# EXERCISE DIRECTIONS:
Pictures stay out of the output. Return exactly the lines below from the one with "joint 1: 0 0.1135" down to the one with "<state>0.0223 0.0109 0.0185", both included, and nothing more.

# MATERIAL PROVIDED:
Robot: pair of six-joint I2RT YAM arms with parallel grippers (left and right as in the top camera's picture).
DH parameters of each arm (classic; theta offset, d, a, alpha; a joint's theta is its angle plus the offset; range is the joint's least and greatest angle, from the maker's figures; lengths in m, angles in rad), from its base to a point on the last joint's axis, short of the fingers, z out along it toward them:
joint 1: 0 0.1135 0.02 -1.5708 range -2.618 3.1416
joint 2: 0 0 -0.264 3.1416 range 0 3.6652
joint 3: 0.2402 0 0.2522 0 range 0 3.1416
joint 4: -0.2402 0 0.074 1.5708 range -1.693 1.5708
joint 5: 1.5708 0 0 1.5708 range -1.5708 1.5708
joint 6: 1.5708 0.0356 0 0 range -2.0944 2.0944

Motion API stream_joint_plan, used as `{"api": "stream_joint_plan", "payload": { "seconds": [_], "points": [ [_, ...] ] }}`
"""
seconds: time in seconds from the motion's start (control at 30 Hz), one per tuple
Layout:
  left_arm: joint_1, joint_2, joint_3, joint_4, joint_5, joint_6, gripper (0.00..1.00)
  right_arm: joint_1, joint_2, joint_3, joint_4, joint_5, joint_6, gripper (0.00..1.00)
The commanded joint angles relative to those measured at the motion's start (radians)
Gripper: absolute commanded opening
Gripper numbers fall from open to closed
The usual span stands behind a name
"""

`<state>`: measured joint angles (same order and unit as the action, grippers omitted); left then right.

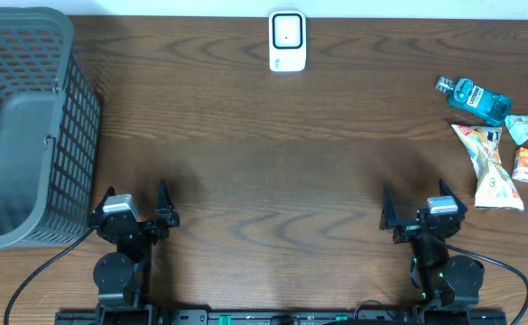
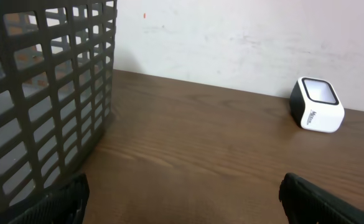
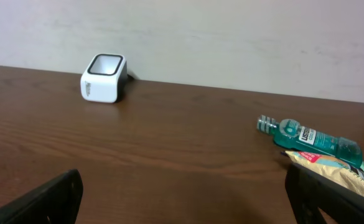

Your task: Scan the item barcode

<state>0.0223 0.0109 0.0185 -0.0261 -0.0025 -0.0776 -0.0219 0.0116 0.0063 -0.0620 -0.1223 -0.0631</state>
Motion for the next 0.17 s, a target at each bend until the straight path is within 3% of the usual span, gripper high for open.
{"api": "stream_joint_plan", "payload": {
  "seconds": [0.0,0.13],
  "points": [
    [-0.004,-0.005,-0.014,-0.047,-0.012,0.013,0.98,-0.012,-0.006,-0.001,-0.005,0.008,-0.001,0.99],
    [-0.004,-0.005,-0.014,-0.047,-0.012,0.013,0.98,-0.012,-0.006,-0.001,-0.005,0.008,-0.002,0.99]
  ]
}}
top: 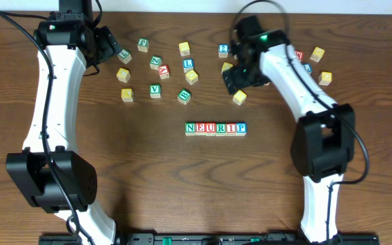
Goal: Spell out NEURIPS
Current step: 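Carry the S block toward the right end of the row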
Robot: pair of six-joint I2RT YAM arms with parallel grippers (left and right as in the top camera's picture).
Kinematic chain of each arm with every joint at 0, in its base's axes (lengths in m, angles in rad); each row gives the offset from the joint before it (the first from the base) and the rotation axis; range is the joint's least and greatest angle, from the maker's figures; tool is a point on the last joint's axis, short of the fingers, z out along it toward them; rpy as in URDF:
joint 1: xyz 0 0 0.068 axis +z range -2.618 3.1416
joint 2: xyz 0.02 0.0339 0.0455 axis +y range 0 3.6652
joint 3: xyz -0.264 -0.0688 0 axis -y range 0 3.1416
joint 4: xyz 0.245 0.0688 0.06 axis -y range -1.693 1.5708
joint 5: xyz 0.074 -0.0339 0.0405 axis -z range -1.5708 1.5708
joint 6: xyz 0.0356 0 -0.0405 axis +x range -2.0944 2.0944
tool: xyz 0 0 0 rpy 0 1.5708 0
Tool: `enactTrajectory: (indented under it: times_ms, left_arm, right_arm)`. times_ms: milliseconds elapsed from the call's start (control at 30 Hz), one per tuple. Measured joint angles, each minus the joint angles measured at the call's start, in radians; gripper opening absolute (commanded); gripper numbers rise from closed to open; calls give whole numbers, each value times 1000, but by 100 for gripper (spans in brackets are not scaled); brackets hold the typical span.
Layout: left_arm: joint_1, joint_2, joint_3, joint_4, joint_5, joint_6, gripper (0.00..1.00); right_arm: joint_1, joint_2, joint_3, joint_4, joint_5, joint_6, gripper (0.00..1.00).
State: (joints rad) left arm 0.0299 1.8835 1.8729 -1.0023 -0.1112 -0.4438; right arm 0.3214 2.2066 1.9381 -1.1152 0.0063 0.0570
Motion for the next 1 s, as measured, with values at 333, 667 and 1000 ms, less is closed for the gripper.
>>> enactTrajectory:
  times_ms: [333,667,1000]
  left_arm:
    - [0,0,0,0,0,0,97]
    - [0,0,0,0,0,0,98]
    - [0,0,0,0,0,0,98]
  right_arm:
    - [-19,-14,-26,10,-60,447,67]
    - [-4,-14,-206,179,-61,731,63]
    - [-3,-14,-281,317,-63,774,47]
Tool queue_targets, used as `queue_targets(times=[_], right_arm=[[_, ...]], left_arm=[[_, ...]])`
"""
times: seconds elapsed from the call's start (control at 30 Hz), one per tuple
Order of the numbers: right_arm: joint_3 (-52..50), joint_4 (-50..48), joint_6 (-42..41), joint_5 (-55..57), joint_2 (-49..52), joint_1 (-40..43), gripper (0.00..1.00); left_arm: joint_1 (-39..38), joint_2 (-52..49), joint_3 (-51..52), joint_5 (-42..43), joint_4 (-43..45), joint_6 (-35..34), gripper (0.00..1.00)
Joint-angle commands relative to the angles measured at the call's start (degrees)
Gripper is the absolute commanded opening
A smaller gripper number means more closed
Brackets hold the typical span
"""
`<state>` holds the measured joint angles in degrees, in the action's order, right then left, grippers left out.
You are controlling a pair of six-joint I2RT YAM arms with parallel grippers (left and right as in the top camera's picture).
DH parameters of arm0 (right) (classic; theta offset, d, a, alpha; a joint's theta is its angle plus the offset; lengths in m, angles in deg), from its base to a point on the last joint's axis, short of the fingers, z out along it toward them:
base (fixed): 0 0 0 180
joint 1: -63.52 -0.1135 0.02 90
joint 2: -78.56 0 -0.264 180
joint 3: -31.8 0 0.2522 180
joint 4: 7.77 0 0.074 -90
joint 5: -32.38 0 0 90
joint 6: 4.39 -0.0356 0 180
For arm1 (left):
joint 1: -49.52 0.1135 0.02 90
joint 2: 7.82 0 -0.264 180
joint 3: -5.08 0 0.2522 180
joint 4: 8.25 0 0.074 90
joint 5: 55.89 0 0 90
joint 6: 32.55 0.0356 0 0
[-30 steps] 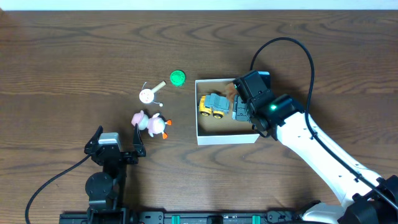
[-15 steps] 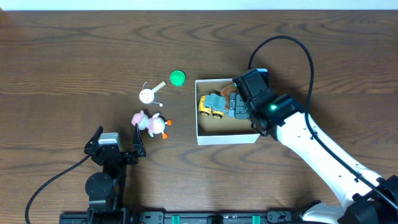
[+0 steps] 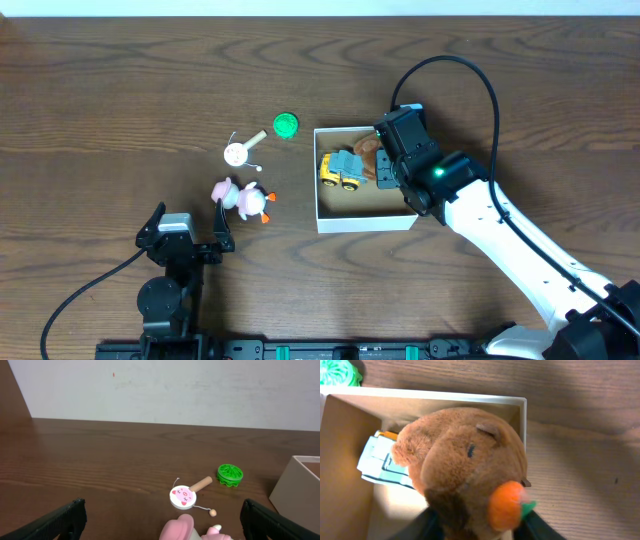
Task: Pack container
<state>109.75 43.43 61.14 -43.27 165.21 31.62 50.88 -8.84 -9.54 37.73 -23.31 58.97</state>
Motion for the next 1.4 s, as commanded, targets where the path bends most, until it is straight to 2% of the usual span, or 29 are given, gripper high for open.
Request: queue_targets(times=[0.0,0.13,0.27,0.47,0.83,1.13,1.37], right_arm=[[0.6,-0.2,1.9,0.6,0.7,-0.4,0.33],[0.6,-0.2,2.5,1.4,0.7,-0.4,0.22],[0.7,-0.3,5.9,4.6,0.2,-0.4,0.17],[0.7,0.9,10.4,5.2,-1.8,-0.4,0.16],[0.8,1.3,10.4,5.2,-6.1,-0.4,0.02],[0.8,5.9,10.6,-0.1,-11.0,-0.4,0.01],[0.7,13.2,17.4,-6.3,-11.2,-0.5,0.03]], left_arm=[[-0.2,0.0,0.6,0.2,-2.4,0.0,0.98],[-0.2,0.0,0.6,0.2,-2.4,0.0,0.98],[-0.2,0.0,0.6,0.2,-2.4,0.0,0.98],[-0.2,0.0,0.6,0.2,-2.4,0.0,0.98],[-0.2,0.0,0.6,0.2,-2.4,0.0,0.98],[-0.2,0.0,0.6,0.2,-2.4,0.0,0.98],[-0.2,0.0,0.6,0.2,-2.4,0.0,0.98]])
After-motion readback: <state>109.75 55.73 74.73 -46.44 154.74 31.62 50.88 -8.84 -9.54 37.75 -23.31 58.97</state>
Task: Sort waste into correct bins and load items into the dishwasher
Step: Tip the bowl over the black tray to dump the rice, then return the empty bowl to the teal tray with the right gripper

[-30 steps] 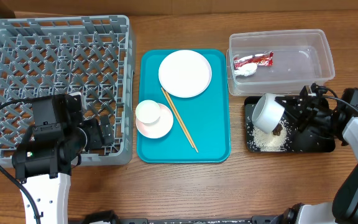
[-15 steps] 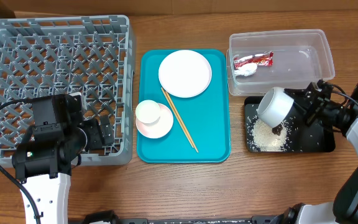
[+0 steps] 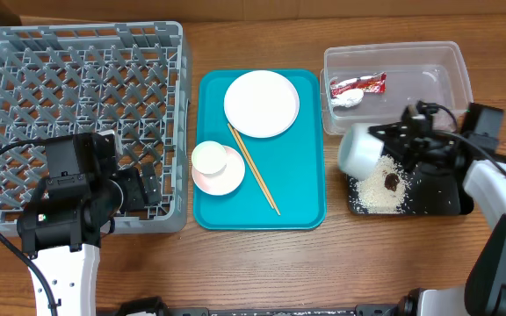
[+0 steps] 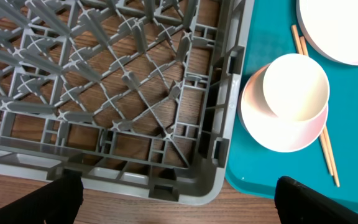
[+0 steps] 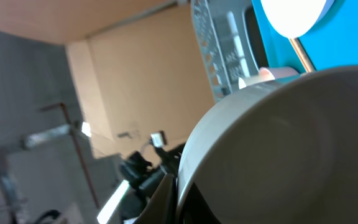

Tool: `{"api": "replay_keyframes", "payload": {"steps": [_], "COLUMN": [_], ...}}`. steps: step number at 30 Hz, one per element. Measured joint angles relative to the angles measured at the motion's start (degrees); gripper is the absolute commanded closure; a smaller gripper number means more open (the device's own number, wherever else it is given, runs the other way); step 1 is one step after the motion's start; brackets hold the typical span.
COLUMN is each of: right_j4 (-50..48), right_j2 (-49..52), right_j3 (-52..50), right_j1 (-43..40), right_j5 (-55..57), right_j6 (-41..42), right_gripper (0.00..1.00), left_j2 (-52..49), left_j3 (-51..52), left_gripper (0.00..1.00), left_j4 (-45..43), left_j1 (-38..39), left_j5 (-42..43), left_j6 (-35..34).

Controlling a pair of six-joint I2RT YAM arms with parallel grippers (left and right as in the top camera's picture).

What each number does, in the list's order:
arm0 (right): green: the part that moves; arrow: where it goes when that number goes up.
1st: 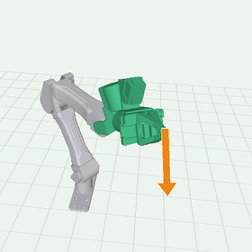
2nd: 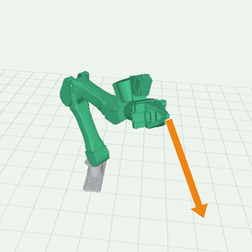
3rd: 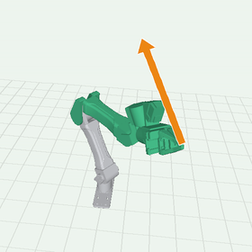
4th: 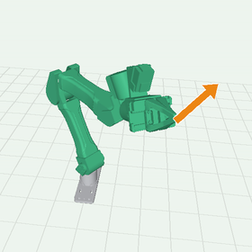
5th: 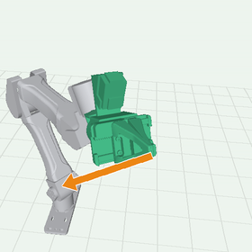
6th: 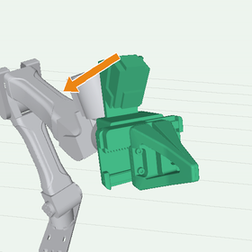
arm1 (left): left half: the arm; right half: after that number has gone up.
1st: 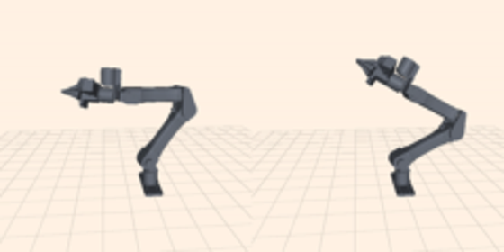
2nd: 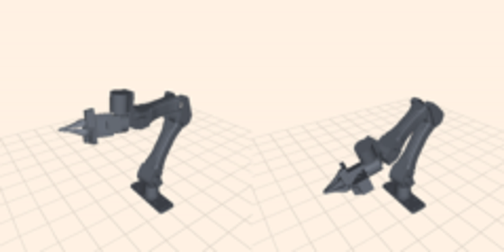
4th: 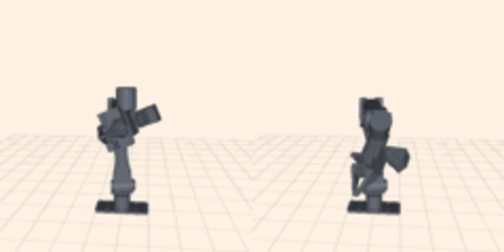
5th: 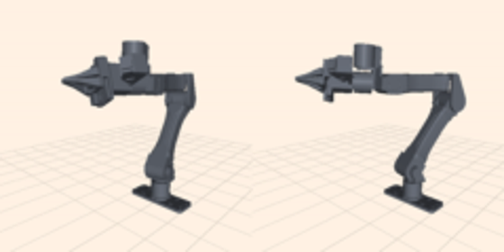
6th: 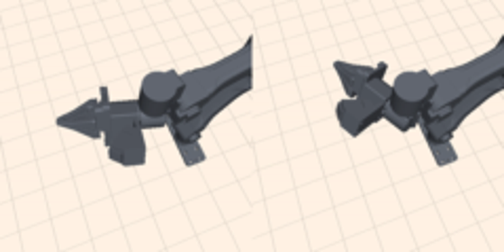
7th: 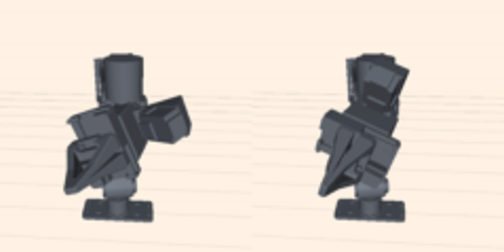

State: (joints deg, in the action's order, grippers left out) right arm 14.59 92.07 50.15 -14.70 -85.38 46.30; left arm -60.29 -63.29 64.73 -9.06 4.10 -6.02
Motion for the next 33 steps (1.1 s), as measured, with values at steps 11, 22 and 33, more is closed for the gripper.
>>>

# TASK RESPONSE:
joint 1: 0 0.1135 0.02 -1.5708 range -2.618 3.1416
joint 2: 0 0 -0.264 3.1416 range 0 3.6652
joint 3: 0.2402 0 0.2522 0 range 0 3.1416
joint 4: -0.2402 0 0.074 1.5708 range -1.693 1.5708
joint 5: 1.5708 0 0 1.5708 range -1.5708 1.5708
joint 6: 1.5708 0.0356 0 0 range -2.0944 2.0944

Motion API stream_joint_plan, used as `{"api": "stream_joint_plan", "payload": { "seconds": [_], "points": [ [_, ...] ] }}`
"""
seconds: time in seconds from the motion's start (control at 30 Hz), one per tuple
Layout:
  left_arm: joint_1, joint_2, joint_3, joint_4, joint_5, joint_6, gripper (0.00..1.00)
  right_arm: joint_1, joint_2, joint_3, joint_4, joint_5, joint_6, gripper (0.00..1.00)
The commanded joint angles relative to those measured at the motion's start (radians)
Gripper: absolute commanded opening
Gripper numbers fall from open to closed
The usual span stands behind a name
"""

`<state>`: measured joint angles (same order and unit as the action, grippers omitted); left then right.


Your task: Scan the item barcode

<state>0.0223 0.0109 0.0185 -0.0261 -0.0025 -0.0776 -0.0219 0.0116 0.0063 -0.0620 -0.1223 -0.0631</state>

Nothing more is needed to finish the exercise.